[Start of Attachment]

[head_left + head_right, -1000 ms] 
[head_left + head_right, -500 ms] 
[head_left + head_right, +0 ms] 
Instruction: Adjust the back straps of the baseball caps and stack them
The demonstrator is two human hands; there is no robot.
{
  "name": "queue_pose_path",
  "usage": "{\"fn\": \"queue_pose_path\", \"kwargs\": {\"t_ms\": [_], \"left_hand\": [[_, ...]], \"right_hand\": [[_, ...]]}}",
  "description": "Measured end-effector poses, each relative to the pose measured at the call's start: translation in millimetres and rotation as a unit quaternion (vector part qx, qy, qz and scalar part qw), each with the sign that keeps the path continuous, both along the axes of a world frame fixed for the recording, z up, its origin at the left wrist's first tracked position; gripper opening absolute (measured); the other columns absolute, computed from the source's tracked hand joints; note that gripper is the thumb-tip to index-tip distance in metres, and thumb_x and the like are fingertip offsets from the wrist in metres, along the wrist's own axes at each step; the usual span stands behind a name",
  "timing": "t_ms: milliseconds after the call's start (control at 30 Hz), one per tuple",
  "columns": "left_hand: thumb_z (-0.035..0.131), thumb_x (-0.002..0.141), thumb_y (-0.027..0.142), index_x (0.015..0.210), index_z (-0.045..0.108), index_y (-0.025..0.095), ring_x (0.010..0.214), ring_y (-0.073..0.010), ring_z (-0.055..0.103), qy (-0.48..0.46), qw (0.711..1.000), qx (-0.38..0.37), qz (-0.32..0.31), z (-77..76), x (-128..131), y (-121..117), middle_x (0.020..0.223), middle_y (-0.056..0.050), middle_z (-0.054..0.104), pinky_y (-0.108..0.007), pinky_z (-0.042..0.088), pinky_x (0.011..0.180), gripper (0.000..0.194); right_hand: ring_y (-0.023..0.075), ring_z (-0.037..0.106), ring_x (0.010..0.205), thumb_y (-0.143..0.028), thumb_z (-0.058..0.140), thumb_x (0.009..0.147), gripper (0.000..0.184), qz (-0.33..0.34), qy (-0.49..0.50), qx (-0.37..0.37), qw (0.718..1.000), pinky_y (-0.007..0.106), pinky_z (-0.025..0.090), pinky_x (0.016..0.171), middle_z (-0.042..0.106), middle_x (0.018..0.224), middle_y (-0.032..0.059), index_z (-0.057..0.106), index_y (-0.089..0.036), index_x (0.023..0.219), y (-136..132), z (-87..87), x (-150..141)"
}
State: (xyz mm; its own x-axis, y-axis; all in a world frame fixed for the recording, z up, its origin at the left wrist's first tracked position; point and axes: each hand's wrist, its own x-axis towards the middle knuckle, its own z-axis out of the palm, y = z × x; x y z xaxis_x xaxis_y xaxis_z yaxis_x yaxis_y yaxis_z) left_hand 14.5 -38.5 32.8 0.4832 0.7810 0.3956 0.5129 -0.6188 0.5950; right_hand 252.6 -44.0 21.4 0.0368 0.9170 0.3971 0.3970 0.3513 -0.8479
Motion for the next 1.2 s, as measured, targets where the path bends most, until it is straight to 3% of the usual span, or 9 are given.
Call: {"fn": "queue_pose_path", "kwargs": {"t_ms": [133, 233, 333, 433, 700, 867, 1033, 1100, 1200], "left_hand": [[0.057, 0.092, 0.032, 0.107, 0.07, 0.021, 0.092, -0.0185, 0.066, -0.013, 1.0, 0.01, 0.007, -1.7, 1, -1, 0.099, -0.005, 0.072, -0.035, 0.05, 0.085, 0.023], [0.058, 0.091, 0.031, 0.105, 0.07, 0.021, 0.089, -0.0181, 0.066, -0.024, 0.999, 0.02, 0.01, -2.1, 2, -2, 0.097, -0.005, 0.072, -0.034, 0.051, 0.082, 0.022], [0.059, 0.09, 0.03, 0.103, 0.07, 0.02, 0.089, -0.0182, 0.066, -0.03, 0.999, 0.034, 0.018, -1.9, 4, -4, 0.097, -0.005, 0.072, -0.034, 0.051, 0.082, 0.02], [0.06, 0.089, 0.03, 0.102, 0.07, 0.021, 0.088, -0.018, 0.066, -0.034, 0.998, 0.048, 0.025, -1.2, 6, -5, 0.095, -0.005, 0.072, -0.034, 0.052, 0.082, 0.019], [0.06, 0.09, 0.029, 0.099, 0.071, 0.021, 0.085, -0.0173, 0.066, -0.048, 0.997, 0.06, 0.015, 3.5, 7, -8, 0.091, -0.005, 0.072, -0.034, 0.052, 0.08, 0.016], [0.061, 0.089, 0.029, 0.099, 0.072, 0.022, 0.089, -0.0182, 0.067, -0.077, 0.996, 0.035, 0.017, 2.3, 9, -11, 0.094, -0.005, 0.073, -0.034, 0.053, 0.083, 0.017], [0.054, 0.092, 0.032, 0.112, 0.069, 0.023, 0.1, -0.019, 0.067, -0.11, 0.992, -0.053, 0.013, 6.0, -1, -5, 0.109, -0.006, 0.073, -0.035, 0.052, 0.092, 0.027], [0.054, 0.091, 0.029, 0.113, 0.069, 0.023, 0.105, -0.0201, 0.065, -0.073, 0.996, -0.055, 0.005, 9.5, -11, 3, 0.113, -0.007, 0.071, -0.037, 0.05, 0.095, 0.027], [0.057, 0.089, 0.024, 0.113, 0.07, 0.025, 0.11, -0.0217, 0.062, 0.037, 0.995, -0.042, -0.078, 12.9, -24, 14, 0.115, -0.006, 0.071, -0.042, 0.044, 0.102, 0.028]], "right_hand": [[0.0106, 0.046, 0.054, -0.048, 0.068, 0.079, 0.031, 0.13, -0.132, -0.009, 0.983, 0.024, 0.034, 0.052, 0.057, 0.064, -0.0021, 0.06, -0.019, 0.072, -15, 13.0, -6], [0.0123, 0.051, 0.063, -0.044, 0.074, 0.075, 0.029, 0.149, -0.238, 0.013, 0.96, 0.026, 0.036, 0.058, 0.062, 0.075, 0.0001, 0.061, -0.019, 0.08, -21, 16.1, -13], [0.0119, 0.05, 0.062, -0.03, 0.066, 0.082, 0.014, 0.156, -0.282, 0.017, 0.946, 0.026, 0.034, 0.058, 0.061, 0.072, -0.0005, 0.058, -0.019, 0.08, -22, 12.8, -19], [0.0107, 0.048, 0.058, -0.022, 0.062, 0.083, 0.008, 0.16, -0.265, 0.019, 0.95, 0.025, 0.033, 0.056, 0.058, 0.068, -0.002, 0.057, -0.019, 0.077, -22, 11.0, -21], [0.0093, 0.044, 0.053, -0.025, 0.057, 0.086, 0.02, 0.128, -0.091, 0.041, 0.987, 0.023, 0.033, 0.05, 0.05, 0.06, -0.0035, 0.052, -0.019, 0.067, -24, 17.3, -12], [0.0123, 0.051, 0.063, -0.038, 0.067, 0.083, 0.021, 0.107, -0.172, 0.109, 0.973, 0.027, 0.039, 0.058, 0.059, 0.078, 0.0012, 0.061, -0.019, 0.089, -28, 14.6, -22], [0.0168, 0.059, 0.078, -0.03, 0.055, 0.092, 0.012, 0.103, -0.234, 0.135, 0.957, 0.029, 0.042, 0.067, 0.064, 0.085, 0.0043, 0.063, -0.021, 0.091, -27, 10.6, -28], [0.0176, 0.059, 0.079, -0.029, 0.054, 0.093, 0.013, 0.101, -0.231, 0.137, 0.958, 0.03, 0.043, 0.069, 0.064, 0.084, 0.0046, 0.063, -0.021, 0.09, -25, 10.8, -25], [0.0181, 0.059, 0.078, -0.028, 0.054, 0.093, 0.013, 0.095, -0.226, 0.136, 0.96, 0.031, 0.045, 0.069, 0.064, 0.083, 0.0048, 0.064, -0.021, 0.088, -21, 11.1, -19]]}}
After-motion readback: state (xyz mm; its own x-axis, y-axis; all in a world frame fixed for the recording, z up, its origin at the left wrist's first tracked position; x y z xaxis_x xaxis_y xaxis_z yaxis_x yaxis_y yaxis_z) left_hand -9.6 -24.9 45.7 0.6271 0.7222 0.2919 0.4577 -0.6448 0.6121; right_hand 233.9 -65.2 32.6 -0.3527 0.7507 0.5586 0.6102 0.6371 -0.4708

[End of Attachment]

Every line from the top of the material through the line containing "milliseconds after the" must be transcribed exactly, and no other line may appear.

[head_left + head_right, -1000 ms] 
[head_left + head_right, -500 ms] 
[head_left + head_right, +0 ms] 
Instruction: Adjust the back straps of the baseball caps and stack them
The demonstrator is two human hands; there is no robot.
{
  "name": "queue_pose_path",
  "usage": "{\"fn\": \"queue_pose_path\", \"kwargs\": {\"t_ms\": [_], \"left_hand\": [[_, ...]], \"right_hand\": [[_, ...]]}}",
  "description": "Measured end-effector poses, each relative to the pose measured at the call's start: translation in millimetres and rotation as a unit quaternion (vector part qx, qy, qz and scalar part qw), each with the sign that keeps the path continuous, both along the axes of a world frame fixed for the recording, z up, its origin at the left wrist's first tracked position; gripper opening absolute (measured); the other columns absolute, computed from the source's tracked hand joints; note that gripper is the thumb-tip to index-tip distance in metres, and thumb_x and the like are fingertip offsets from the wrist in metres, along the wrist's own axes at each step; the usual span stands behind a name",
  "timing": "t_ms: milliseconds after the call's start (control at 30 Hz), one per tuple",

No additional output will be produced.